__Exercise directions__
Below are the records; copy exactly the stretch from the line containing "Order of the" through the line containing "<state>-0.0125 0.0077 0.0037", both ends included, and nothing else.

__Source data__

——————

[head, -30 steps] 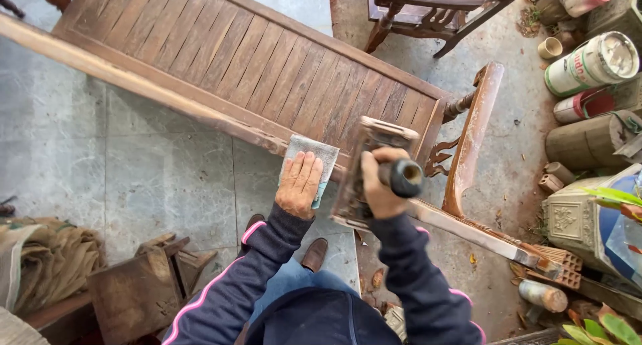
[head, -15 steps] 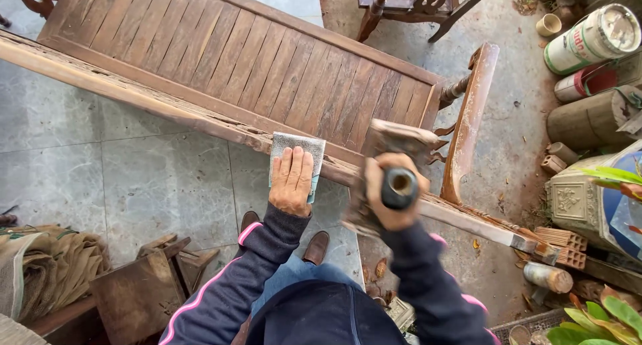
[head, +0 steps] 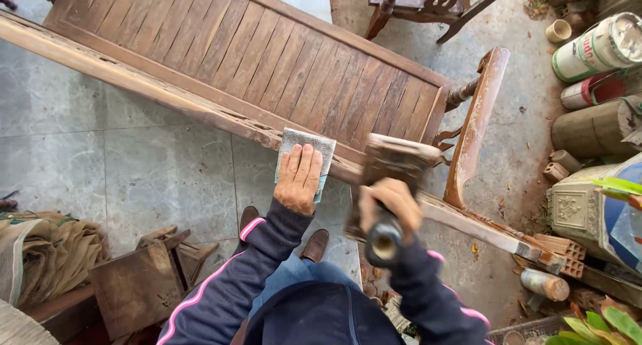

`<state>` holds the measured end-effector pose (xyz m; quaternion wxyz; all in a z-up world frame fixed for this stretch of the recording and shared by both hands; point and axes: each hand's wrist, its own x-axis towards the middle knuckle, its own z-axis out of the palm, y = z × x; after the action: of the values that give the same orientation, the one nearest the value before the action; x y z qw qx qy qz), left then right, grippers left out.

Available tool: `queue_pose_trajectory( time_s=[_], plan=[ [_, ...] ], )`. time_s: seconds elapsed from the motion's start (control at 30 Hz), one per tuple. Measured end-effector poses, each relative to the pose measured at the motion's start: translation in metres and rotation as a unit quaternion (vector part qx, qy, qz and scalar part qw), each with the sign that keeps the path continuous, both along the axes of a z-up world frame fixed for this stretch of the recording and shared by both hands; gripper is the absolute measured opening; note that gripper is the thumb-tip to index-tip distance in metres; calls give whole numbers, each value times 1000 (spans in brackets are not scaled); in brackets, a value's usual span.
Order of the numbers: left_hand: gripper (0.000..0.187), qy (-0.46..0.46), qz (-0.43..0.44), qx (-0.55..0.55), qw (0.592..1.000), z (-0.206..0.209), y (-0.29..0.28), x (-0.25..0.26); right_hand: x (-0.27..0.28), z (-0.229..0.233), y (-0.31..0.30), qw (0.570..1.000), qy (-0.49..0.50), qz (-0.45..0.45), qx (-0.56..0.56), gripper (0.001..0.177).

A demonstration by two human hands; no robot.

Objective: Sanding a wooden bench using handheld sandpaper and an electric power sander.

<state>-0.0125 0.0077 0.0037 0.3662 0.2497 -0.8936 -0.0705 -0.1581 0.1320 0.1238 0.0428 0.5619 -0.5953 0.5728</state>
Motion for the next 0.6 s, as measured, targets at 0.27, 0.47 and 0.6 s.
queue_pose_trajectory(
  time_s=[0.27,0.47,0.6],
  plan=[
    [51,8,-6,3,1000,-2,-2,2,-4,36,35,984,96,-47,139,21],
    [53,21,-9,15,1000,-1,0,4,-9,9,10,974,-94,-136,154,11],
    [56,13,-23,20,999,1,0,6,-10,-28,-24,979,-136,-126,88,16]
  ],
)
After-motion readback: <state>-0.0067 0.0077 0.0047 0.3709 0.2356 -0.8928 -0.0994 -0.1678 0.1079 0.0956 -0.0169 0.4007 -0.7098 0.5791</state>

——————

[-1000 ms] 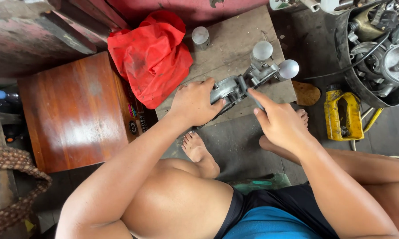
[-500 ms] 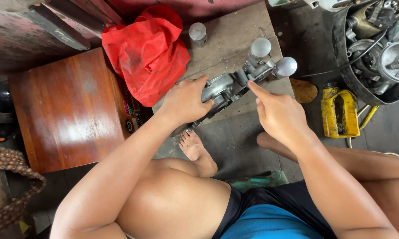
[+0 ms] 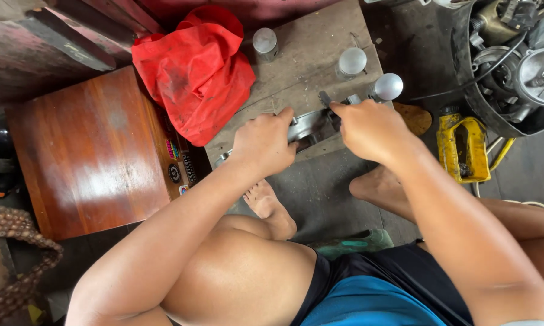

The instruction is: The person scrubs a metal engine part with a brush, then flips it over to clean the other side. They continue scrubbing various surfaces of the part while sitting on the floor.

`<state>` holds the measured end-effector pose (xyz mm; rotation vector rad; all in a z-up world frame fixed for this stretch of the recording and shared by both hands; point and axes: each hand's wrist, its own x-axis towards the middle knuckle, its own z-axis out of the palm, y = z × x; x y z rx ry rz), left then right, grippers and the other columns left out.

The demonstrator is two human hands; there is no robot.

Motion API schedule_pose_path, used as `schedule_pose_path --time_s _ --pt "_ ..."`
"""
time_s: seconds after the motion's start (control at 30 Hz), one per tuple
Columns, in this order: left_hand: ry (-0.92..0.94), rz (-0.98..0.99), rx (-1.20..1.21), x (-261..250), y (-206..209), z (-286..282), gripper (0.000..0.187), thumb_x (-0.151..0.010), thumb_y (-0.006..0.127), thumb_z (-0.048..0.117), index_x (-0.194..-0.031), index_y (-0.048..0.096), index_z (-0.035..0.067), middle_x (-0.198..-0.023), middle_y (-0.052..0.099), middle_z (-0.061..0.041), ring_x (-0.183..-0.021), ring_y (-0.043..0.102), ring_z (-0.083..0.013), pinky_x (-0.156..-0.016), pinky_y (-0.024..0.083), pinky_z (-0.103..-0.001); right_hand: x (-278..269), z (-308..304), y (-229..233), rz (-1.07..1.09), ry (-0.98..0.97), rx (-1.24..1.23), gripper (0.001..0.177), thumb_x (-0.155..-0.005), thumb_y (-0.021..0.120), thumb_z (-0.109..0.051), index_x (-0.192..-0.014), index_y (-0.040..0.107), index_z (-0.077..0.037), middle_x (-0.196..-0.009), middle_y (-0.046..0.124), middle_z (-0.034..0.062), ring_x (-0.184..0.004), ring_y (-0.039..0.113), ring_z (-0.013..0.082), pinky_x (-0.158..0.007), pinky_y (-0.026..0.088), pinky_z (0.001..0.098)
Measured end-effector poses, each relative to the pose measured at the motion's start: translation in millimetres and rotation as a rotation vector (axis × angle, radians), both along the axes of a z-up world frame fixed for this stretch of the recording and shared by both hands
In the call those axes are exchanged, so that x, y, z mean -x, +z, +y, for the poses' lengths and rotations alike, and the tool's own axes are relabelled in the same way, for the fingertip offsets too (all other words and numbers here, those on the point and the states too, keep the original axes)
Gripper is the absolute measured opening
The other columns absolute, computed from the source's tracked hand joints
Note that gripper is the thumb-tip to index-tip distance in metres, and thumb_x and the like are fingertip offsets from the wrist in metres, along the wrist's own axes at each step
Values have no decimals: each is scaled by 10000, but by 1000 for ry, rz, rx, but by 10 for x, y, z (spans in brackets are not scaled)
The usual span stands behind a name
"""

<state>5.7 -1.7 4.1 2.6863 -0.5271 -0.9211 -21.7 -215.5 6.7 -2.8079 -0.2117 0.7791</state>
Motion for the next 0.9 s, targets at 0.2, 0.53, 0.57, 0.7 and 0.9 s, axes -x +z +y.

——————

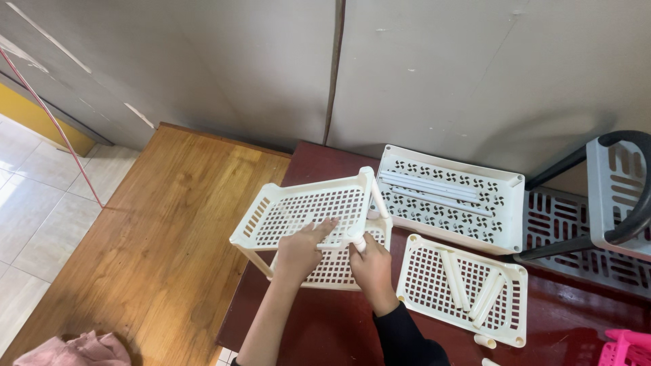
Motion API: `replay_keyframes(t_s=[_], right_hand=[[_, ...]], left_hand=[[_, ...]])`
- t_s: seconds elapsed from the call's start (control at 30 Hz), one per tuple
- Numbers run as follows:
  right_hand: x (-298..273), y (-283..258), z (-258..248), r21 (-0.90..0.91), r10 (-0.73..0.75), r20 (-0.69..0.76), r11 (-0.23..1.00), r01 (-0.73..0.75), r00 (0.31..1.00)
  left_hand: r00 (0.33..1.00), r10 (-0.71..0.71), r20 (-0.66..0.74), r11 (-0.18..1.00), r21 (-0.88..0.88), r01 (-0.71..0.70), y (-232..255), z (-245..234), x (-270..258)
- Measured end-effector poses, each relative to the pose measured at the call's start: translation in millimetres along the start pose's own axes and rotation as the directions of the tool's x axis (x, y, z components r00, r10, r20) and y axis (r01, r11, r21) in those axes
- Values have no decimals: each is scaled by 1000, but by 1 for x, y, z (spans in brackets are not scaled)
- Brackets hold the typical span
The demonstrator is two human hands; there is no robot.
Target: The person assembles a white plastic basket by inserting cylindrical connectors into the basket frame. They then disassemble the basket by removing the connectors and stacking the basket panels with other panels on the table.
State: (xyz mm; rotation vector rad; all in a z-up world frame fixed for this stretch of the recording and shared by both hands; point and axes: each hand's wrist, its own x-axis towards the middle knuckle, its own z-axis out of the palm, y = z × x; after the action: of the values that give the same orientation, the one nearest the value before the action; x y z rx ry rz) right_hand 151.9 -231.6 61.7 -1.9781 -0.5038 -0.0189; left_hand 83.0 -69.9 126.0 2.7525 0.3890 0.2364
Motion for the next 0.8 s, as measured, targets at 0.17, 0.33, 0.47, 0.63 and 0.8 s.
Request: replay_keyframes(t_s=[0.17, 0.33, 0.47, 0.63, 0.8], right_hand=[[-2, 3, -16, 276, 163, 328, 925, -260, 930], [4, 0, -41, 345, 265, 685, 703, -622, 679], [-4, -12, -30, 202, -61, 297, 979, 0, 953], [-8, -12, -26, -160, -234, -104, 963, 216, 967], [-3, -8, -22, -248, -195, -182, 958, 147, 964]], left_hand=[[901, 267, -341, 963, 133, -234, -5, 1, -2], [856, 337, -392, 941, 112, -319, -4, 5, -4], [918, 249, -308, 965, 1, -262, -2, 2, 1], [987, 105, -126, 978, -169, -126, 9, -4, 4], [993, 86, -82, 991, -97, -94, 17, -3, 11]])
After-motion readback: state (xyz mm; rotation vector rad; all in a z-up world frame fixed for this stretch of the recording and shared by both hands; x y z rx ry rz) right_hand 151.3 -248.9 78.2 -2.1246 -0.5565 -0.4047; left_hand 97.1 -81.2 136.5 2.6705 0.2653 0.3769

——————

__Your solution__
Order of the numbers: left_hand: gripper (0.000..0.187), qy (-0.46..0.46), qz (-0.43..0.44), qx (-0.55..0.55), qw (0.592..1.000), z (-0.206..0.209), y (-0.29..0.28), x (-0.25..0.26); right_hand: x (-0.27..0.28), z (-0.229..0.233), y (-0.31..0.30), qw (0.570..1.000), qy (-0.49..0.50), qz (-0.45..0.45), qx (-0.56..0.56), gripper (0.001..0.177).

A demonstration by two human hands; no robot.

Objective: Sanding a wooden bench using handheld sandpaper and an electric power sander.

<state>-0.0125 0.0077 0.0037 0.3662 0.2497 -0.8936 -0.0705 -0.1581 0.1320 0.1238 0.0428 0.5619 -0.5953 0.5728</state>

That concludes the exercise.